From: Niklas Lindström <lindstream@gmail.com>
Date: Tue, 24 Oct 2023 23:47:38 +0200
To: RDF-star Working Group <public-rdf-star-wg@w3.org>
Message-ID: <CADjV5jeK6ZCt0BmuL6EcDOq+3ia_52ANSUkBU=jJE2BzEuX16Q@mail.gmail.com>

Dear all,

We must certainly consider our charter and scope. The charter is about:

> the ability to concisely represent and query statements about statements.

This is not a new concept, having been with us since RDF 1.0 in 1999
(when Ora and Ralph were editors). See section 4, "Statements about
Statements" [1]. Notably, that deprecated (and removed) use of
rdf:bagID/rdf:aboutEach appears to me as a clear precursor to what
became named graphs.

Also, in scope:

> The scope of this Working Group is to extend the recommendations defining RDF 1.1 and SPARQL 1.1 with the features introduced by RDF-star. More precisely, RDF-star introduces the notion of quoted triple to express statements about statements. The abstract and concrete syntaxes of RDF and SPARQL are extended to support this new feature, as well as their respective semantics.

And the RDF-star syntax, especially for annotations, appears useful
for a concise representation of our use cases.
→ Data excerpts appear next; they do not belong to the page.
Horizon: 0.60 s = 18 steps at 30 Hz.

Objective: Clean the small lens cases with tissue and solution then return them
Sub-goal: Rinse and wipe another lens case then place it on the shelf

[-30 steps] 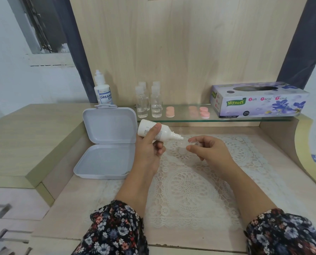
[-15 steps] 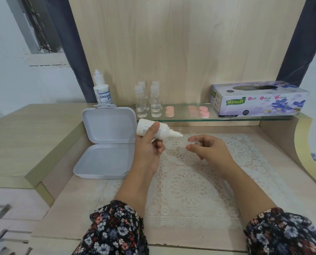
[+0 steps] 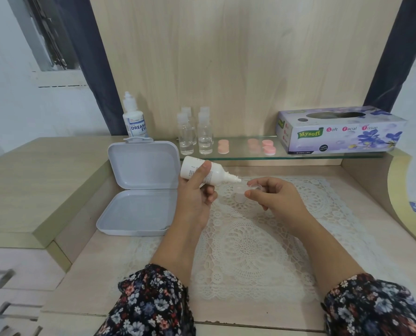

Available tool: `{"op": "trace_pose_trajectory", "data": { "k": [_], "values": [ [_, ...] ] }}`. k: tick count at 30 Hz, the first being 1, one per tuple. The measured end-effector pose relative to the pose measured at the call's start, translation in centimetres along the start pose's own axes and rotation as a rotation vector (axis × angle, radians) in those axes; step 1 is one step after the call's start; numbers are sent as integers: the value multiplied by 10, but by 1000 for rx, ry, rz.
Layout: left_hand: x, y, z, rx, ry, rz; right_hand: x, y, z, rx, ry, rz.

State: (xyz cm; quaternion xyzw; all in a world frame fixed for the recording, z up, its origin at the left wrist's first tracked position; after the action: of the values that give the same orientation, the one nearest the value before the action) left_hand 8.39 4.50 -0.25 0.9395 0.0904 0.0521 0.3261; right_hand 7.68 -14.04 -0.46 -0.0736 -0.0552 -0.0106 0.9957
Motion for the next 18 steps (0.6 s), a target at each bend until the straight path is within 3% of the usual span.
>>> {"op": "trace_pose_trajectory", "data": {
  "k": [18],
  "values": [
    [-3,2,-3,-17,-6,-19,0,1,0,-1,1,8]
  ]
}}
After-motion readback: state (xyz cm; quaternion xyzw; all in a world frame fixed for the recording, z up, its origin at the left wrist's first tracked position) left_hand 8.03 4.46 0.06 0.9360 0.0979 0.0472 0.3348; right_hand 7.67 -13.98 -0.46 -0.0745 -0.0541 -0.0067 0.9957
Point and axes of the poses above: each hand's wrist, its own x-axis towards the middle knuckle, its own y-axis out of the palm, z = x × y, the point moved 7 cm from there along x, towards the middle knuckle, and after that the axes turned 3 degrees about y, right-handed, at the moved point
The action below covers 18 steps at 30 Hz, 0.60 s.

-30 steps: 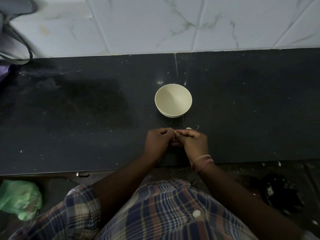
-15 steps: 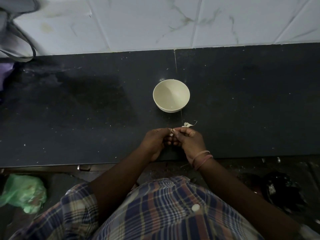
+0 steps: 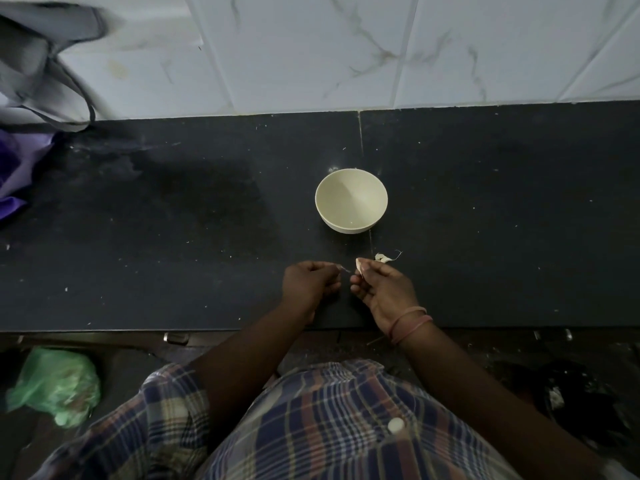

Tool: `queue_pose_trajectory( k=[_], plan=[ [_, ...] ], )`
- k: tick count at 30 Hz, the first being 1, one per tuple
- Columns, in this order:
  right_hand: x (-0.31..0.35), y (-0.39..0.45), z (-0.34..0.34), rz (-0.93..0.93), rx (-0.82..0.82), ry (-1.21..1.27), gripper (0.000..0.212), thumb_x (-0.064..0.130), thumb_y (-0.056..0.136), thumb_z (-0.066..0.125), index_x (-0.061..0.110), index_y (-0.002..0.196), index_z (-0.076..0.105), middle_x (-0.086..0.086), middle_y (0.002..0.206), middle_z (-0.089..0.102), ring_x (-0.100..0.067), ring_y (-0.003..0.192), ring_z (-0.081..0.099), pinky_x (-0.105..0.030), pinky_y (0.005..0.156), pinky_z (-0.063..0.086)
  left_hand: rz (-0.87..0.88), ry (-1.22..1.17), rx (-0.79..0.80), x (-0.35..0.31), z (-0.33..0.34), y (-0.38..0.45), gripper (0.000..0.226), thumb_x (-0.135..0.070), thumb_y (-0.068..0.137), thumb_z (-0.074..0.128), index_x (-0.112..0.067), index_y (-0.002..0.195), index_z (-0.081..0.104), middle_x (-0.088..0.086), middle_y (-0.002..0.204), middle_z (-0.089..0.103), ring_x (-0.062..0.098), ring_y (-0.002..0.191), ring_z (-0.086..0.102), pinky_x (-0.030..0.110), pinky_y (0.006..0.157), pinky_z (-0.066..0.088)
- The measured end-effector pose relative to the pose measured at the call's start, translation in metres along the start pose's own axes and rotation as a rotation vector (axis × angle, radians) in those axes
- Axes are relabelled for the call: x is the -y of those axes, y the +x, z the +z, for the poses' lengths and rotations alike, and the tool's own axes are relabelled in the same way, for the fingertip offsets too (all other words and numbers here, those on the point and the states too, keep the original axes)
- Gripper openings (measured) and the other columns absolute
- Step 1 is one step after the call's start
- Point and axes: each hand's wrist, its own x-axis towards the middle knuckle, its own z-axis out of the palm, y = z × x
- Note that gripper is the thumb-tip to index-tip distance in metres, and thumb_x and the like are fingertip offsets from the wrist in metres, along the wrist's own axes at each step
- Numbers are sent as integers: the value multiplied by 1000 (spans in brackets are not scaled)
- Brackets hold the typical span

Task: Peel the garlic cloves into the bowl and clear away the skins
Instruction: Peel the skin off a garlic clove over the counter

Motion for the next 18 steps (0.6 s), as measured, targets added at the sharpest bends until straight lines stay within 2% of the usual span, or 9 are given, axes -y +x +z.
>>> queue_pose_trajectory(
  k=[3, 8, 11, 14, 18],
  plan=[
    [-2, 2, 0, -97, -21, -58, 12, -5, 94, 58, 2, 93, 68, -12, 86, 67, -18, 73, 65, -23, 67, 60, 29, 8, 5, -2, 3, 0, 7, -2, 89, 73, 1, 95, 73, 19, 87, 75, 22, 76, 73, 25, 65, 59],
    [-3, 7, 0, -223, -34, -178, 14, -6, 91, 62, -8, 103, 68, -15, 84, 70, -18, 73, 71, -25, 73, 61, 35, -65, 105, -1, 6, -3, 12, 0, 91, 69, -4, 102, 73, 17, 91, 77, 21, 81, 76, 27, 71, 60],
    [-5, 10, 1, -264, -28, -250, 12, -6, 90, 63, -5, 100, 70, -15, 85, 72, -17, 71, 72, -24, 72, 61, 89, 12, 146, 0, 6, -4, 14, -5, 90, 71, -3, 104, 76, 17, 93, 77, 23, 84, 75, 31, 76, 59],
    [-7, 11, 3, -281, -21, -289, 12, -6, 90, 63, -4, 99, 70, -11, 83, 72, -17, 72, 73, -25, 72, 61, 109, 67, 109, 2, 5, -2, 13, -5, 90, 69, -1, 99, 77, 18, 91, 77, 24, 82, 73, 31, 75, 58],
    [-8, 13, 4, -314, -49, -304, 11, -2, 89, 65, 4, 95, 72, -15, 87, 74, -23, 78, 73, -30, 74, 61, 79, 31, 138, 3, 6, -3, 17, -5, 90, 67, 5, 101, 75, 25, 95, 75, 40, 94, 72, 45, 90, 59]
  ],
)
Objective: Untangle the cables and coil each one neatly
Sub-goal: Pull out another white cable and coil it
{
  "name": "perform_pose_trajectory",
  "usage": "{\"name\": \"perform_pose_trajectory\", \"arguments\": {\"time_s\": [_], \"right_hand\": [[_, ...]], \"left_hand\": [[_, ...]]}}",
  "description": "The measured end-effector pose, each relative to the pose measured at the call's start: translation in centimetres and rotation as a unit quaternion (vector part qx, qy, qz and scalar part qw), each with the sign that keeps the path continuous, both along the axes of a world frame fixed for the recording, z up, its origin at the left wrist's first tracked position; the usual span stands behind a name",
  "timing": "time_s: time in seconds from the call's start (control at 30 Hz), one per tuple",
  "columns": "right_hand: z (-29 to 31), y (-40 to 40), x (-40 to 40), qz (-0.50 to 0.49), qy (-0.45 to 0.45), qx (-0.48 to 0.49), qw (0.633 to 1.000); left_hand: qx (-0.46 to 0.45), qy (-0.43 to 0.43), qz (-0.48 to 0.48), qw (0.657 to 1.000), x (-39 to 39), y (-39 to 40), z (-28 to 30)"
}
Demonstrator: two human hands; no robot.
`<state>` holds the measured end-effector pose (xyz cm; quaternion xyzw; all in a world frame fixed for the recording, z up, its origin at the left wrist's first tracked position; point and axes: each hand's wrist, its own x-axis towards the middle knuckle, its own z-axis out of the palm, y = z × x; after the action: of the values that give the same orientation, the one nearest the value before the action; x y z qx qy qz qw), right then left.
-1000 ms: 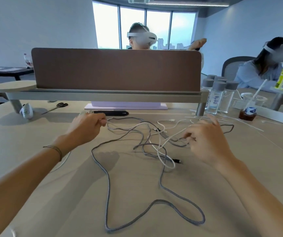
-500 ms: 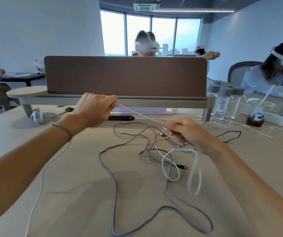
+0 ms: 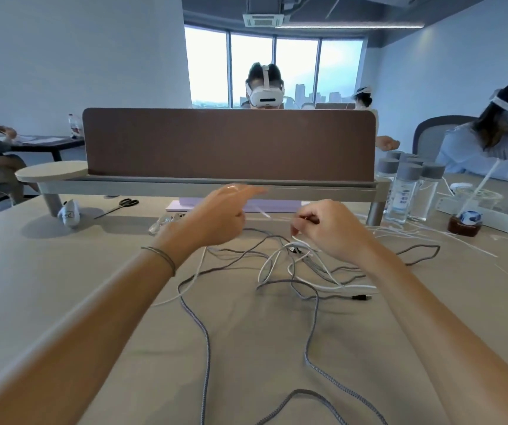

But "the notion of a
quoted triple" does not necessitate the introduction of a new term,
does it? (If it does, then a rechartering may indeed be asked for...)

I wonder if this:

> The Working Group may however reconsider this and proceed differently from the Community Group's proposal.

and:

> The Working Group will also consider allowing new features in these recommendations, according to Section 6.3.11.4 of the W3C process, in order to render future evolutions easier.

does permit for what we're exploring. We must not add unwarranted
complexity, of course. But I'm trying to not even add the complexity
that a new, separate kind of term introduces.

I must stress that I do not think graph terms are better than triple
terms, in one crucial way. They both express the same problem of
talking about something abstract in the data model ("stepping out of
the picture", if you will). With named graphs, where the name is the
"token" of an occurrence, you can talk about that. (As can you with
old style reification, of course.)

Note: *talking* about an occurrence requires "reifying" it. This is
why saying "occurrence" isn't precise enough, formally. In fact, even
RDF 1.2 Concepts state:

> When an RDF triple is used as the subject or object of a triple, this occurrence of the triple is called a quoted triple.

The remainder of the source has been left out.